Visualizing Your Output
The Text Mining tool group lets you build word clouds from your output, giving you a graphical representation of your analysis, complete with filters and options to make your graphics shine! For example, below is our data science word cloud, in the shape of a cloud.
Machine Learning with Alteryx Intelligence Suite
Walking through all our new machine learning capabilities is too much content for this post, so instead I’d like to focus on some of my favorite features in the new Machine Learning tool group.
Full Transparency and Control
The Assisted Modeling building block keeps humans in the loop with machine learning. While it profiles data to make the best suggestions possible given multiple heuristics and best practices, no one knows your data better than you! As opposed to other black-box solutions, Assisted Modeling shows why it’s making the recommendations it is and at what certainty, and always allows you to override its choices.
Picking the right data for a model is hard. If you’re not careful, data that wouldn’t be available for the model in the future could accidentally be included in your training set. This phenomenon is often referred to as “data leakage” and can cause models in production to fail entirely or produce subpar results. On the other end of the spectrum, often we don’t know what data is important to a task at hand, so we throw in everything we have. This is often the best agnostic approach; however, it can slow down the modeling process, and has the potential of complicating algorithms—causing them to perform worse than they would otherwise.
Assisted Modeling uses two techniques (Gini Impurity and Goodman-Kruskal Tau), to identify the best set of features to use to efficiently generate an unbiased, high-quality model.
Perhaps my favorite theorem in all of machine learning is the “No Free Lunch Theorem”. Roughly paraphrased, it implies that there’s no way to know which modeling algorithm is going to be right for any particular dataset.
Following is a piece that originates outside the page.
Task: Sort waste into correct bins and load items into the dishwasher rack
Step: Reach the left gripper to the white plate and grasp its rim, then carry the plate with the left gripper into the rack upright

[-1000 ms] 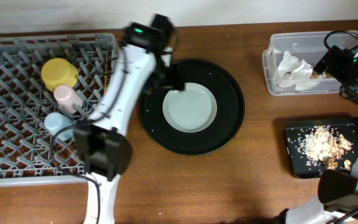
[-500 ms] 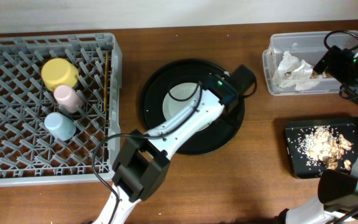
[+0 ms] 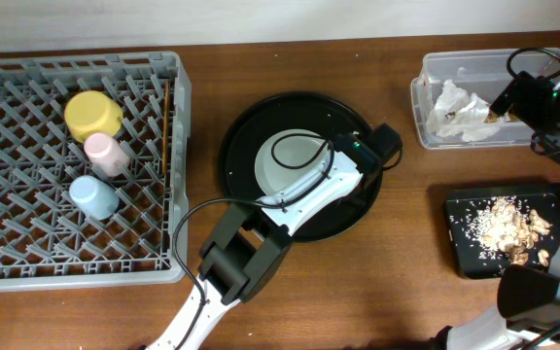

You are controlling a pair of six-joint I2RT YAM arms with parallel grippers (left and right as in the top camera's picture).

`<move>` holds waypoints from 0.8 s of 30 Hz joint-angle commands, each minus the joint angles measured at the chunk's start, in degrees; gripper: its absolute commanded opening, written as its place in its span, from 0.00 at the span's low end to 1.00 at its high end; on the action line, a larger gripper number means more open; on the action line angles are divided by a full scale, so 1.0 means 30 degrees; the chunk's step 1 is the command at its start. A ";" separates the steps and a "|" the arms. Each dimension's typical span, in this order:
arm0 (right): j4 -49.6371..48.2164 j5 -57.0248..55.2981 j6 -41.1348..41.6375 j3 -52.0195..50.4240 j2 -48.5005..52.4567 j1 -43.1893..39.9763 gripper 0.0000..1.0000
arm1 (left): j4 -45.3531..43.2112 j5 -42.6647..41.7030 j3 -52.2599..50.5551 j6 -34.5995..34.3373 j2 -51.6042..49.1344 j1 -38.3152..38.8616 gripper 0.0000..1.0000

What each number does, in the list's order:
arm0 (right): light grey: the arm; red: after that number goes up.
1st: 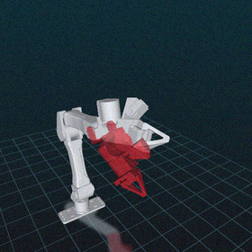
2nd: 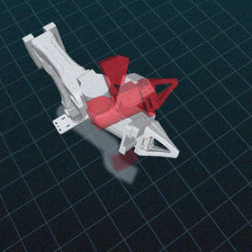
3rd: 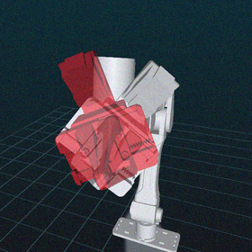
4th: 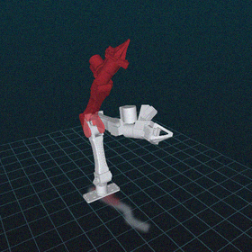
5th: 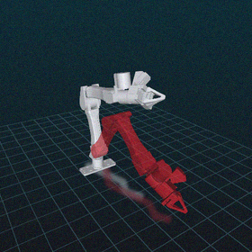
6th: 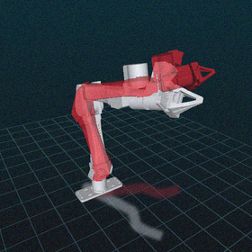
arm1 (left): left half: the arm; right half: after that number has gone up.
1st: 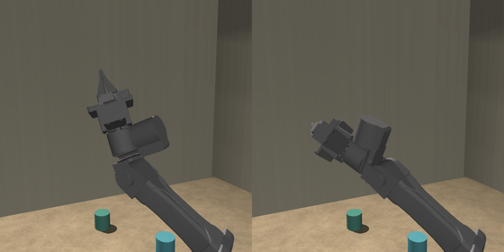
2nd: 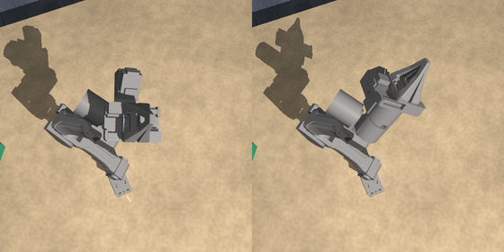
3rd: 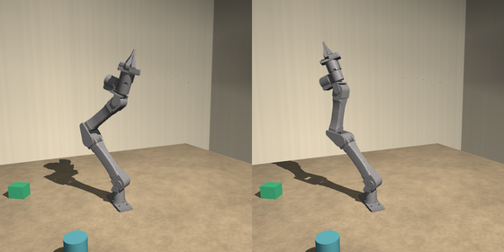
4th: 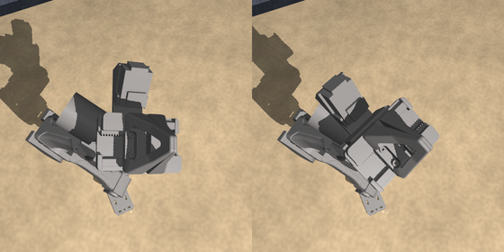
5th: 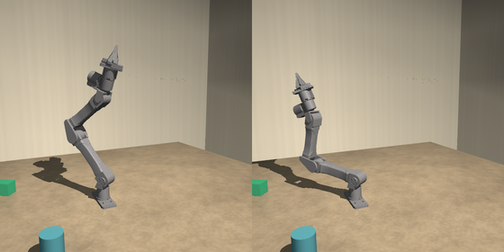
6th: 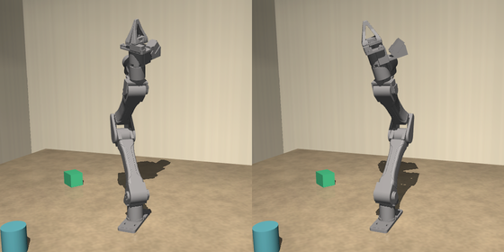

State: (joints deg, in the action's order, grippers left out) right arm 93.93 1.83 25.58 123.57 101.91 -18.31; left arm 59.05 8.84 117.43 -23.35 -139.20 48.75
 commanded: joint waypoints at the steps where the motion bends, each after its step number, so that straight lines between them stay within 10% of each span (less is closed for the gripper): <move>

While XGBoost may be best for one set of data, a simple Linear Model could work well for another. Our only solution to this problem is to run multiple models on training data, and empirically see which one works best.
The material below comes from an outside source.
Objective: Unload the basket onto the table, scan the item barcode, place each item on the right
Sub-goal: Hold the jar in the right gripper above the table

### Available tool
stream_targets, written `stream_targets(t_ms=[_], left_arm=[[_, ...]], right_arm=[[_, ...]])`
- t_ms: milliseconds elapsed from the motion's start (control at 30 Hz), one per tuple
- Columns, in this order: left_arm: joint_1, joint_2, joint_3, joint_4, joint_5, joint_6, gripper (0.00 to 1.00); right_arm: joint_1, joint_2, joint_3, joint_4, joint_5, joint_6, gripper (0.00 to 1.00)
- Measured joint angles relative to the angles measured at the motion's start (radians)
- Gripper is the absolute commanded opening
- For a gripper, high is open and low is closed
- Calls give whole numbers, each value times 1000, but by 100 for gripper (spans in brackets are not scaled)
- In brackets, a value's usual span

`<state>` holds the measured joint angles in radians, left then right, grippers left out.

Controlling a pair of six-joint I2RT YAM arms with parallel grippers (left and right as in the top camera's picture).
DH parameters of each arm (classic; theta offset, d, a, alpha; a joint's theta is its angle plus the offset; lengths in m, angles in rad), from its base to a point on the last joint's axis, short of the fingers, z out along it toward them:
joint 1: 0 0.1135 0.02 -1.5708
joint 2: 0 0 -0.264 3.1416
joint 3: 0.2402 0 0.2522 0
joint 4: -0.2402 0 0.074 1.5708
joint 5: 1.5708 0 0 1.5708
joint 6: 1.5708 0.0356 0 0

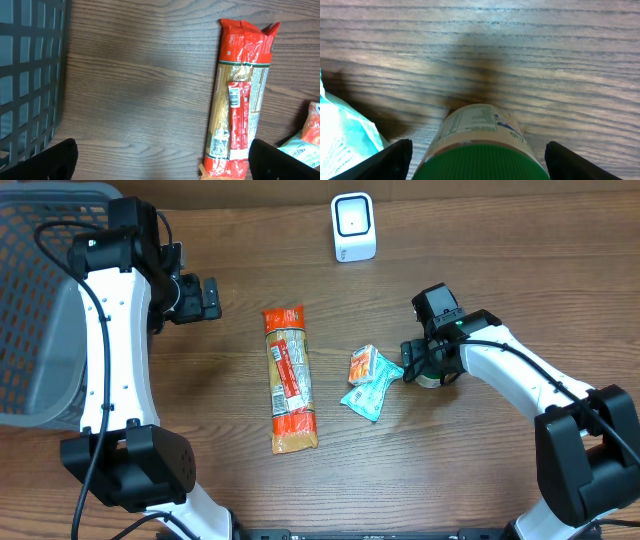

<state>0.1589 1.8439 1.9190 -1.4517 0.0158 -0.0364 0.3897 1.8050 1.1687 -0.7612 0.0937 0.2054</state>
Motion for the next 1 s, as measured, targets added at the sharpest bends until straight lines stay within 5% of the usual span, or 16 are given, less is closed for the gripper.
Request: stream_targets(t_ms=[300, 1000], left_arm=[[0, 0, 0, 0, 0, 0, 100], [0, 0, 0, 0, 0, 0, 99]], right_arm=[[0, 0, -15, 47, 2, -1, 75], [0, 0, -36, 50, 2, 0, 74]])
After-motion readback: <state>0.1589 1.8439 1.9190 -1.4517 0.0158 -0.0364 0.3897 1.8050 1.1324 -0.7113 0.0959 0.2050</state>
Assisted Modeling’s leaderboard page allows us to do just that, with multiple models optimized to run in parallel given the constraints of your computer.
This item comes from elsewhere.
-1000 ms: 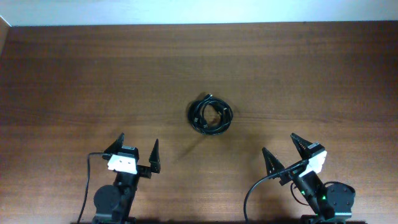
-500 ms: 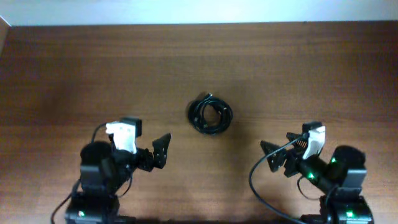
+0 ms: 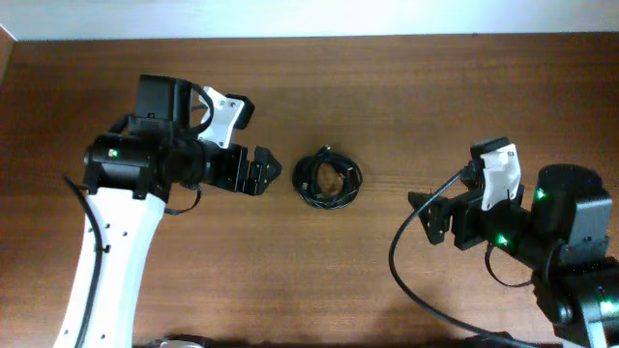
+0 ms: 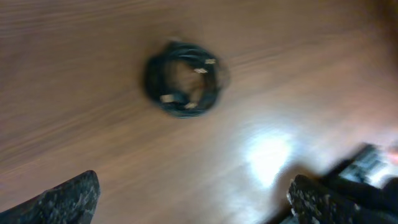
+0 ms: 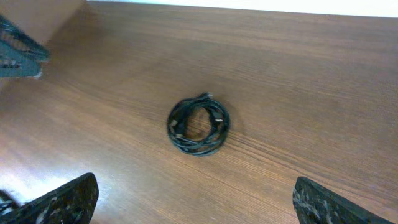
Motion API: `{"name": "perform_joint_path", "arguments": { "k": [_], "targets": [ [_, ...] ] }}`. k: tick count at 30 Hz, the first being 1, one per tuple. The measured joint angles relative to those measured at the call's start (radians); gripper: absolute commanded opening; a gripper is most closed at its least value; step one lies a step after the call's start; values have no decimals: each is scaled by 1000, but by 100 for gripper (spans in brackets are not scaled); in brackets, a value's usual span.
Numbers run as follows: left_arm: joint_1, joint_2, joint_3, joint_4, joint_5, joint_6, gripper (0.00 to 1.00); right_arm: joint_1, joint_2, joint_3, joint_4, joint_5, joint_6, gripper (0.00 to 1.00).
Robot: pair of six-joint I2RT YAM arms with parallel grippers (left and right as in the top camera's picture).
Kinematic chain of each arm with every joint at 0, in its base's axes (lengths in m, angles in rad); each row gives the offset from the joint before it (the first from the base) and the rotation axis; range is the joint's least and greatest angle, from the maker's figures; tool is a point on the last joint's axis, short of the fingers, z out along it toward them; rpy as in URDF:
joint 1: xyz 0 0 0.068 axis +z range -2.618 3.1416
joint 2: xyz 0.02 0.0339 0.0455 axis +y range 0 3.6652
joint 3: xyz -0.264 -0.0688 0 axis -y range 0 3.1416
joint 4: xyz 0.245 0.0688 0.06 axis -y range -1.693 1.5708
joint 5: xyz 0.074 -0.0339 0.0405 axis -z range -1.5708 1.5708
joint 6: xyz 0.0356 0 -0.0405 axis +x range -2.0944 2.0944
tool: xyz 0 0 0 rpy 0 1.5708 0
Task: Untangle cables
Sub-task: 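Grasp a black cable plug end with the left gripper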
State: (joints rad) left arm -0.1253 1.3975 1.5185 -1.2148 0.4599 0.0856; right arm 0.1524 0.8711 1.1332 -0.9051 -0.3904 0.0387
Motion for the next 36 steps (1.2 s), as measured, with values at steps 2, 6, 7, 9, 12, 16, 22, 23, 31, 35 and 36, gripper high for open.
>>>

The most valuable part of Assisted Modeling for many analysts will be that it can help you get better at Machine Learning and gives you the option to see your work graphically or as bare code. It carefully guides you through the modeling process, explaining what it is doing and why, while providing a detailed glossary that explains terms and methodology in plain English. You can simply click through default options, or, as you gain experience, begin to experiment on your own, putting the “science” in data science! As you practice, you can skip the “assisted mode” altogether and focus on creating models right on the canvas. Ultimately, you can turn your model into raw Python code, letting you use the graphical interface to model and then see and edit in code what your guided modeling experience created.
Whether you’re a newcomer or experienced, Assisted Modeling helps you build or prototype, and ultimately share or explore models in their native Python representation, completing the journey from building blocks to executable code.